По столице пронесся новый слух: зная, что должен родиться мальчик, царица не позволила врачам спасти невестку. Другой слух был еще почище: Наталью Алексеевну по приказу императрицы отравили. А дипломаты иностранных держав с немалой радостью собирали эти сплетни.
Никита Иванович Панин, устав до изнеможения, поехал домой, где его ждал брат. Петр Иванович без особой нужды в Зимнем не появлялся – как государыня однажды назвала его сгоряча первым вралем и себе персональным оскорбителем, так своего мнения не изменила. А что послала разгромить пугачевское войско – так обоим было уже не до обид, оба выше своих раздоров поставили интересы империи.
– Что же будет? – спросил Петр Иванович.
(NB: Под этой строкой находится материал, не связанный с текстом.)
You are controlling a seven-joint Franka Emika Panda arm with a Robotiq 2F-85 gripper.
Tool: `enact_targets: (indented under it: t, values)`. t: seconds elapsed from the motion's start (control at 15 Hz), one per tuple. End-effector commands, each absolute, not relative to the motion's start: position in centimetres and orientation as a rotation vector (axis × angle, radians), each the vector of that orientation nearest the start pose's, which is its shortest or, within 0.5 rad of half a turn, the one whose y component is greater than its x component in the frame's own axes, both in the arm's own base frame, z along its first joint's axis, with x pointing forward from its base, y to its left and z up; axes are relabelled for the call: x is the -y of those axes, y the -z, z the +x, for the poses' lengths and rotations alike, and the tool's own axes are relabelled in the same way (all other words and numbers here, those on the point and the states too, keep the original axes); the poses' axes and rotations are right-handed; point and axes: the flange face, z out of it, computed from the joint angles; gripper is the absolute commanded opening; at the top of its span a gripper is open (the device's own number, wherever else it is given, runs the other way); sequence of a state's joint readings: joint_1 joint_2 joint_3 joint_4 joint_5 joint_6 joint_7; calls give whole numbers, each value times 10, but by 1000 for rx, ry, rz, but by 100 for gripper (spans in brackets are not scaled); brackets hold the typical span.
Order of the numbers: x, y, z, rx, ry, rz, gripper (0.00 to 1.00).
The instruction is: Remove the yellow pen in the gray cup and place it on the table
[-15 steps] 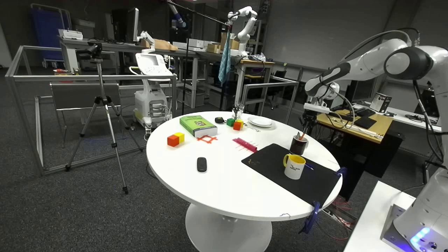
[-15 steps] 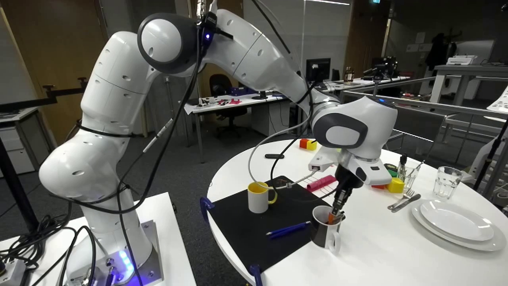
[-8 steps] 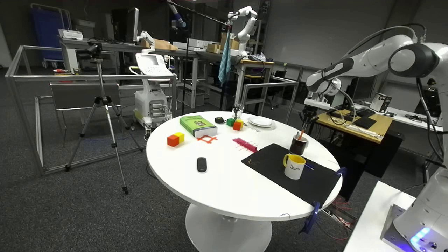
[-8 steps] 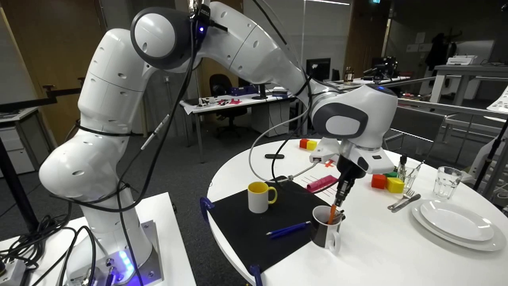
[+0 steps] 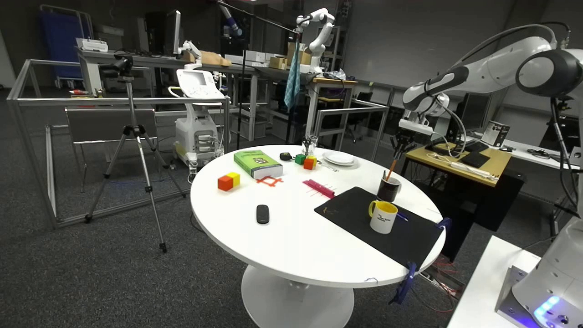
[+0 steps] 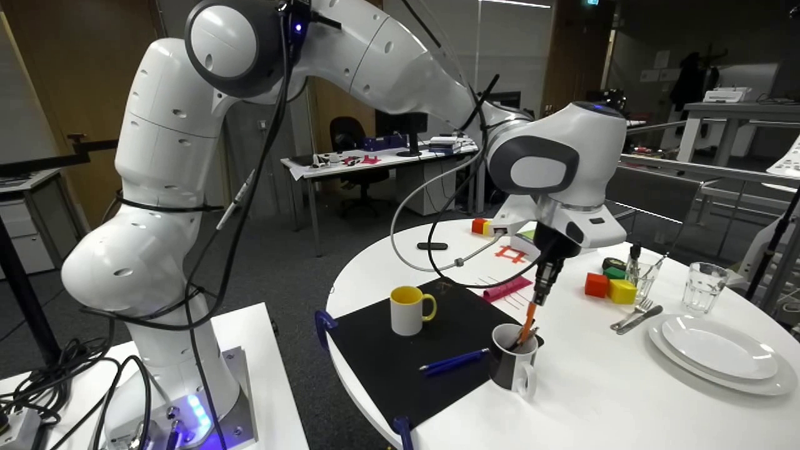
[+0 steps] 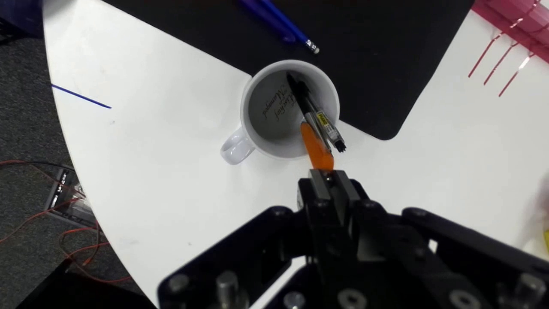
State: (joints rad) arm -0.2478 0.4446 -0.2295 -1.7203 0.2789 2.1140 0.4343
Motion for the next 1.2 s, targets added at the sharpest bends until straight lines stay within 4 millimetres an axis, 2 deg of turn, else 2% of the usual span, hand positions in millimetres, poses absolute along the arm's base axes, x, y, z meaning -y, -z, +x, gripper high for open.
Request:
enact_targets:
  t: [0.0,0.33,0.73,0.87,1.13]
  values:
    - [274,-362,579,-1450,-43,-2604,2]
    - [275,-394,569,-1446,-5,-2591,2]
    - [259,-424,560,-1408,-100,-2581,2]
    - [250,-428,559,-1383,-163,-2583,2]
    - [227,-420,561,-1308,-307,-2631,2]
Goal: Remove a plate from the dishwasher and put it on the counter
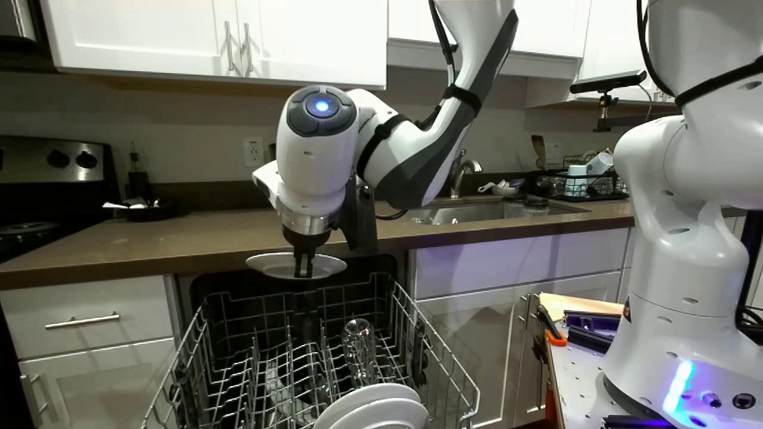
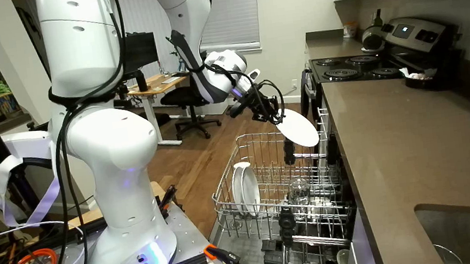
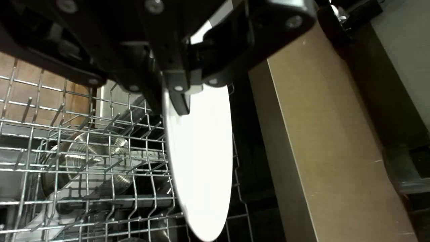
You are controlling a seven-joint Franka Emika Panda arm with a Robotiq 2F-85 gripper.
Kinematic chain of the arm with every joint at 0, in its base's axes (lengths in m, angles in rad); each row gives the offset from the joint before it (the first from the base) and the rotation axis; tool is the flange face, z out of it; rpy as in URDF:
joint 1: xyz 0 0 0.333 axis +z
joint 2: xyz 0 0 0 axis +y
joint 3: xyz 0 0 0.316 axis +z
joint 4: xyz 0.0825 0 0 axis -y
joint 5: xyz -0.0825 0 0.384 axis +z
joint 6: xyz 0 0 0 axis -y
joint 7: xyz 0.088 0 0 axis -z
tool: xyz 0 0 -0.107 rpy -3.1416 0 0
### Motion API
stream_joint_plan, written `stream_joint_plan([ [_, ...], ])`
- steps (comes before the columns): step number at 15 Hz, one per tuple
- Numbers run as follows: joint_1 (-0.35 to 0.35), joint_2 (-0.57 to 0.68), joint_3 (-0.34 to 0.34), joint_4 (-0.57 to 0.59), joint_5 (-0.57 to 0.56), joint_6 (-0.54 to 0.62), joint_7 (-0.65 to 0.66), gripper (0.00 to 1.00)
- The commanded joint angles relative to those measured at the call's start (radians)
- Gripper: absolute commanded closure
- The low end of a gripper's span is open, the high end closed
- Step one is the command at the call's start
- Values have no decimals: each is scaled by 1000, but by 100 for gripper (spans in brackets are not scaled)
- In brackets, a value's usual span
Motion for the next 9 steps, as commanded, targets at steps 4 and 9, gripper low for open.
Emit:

Он, переночевав у брата, ждал новостей, сидя в шлафроке и покуривая трубку.
– А ничего не будет, она ему тут же другую жену найдет, – ответил Никита Иванович. – Сил нет, Тришка, раздевай меня, лягу… Ох, ноженьки мои… Я чай, первое, что наша матушка сделала, – велела перенести к себе все ларцы и портфели покойницы. А покойница ведь могла сохранить письма любовника, которые разумная женщина сразу бы сожгла…
– Сие узнаем, наблюдая за Разумовскими, – сказал Петр Иванович. – Поглядим, что будет с вертопрахом. Хоть он и был на нашей стороне, а, полагаю, повел бы и свою игру, он ведь неглуп.
– Совсем неглуп, только молод, ну да это пройдет. Ох, знать бы, какие еще бумажки в тех портфелях…
– Не было б беды, братец…
Они поняли друг друга сразу.
– Надо Бейера немедленно из Питера выпихивать, немедленно! – воскликнул Никита Иванович. – Пусть как знает, так и устраивается.
– Послать ему денег. Не то решит, что он более не надобен.
– Да, послать, и пусть там ждет от нас знака.
– И внушить ему, чтобы исчез из Питера бесследно.
– Это уж само собой…
– Так внушить, чтобы понял.
– Ты прав, братец…
Оба понимали – когда доходит до спасения своей шкуры, все средства хороши. Если же покойная великая княгиня сохранила компрометирующие их обоих бумаги, надо заметать следы любыми способами…
Бейер узнал о смерти Натальи Алексеевны из разговоров на улице. Это было возле аптеки Бутмана, куда он шел с утра, полагая найти письмишко от Панина.
Вессель, знавший про его замыслы не так уж много, от печальной новости огорчился, но в меру.
– На все Божья воля, – хмуро сказал ему Бейер, и тут его осенило: доподлинно, Божья воля! Видимо, дитя, которое носила великая княгиня, было не от Павла Петровича! И, значит, настоящего, истинного права на трон не имело! Значит, Господу угодно, чтобы наследником великого князя был родной, а не фальшивый внук покойного государя Петра! В том, что интриганка постарается как можно скорее женить сына, и на сей раз выберет покорную невестку, Бейер не сомневался. Покойница показывала слишком мало привязанности к супругу, и ей на смену придет юное неопытное создание, еще не слишком способное властвовать и плести интриги.
Было еще одно забавное обстоятельство. В записках, которыми Бейер обменивался с братьями Паниными, не стояло дат, они могли быть получены и при жизни великой княгини, и после ее смерти. Если же после смерти, то «известной особой», в них упоминаемой, мог быть только великий князь Павел Петрович.
– Кажется, нам придется уезжать из столицы, – заявил Бейер. Предсказать ход мыслей братьев Паниных ему было нетрудно.
– Нам? – удивился Вессель.
– Любезный друг, нам. Ты же не хочешь отвечать господину Шешковскому на вопросы о моей персоне?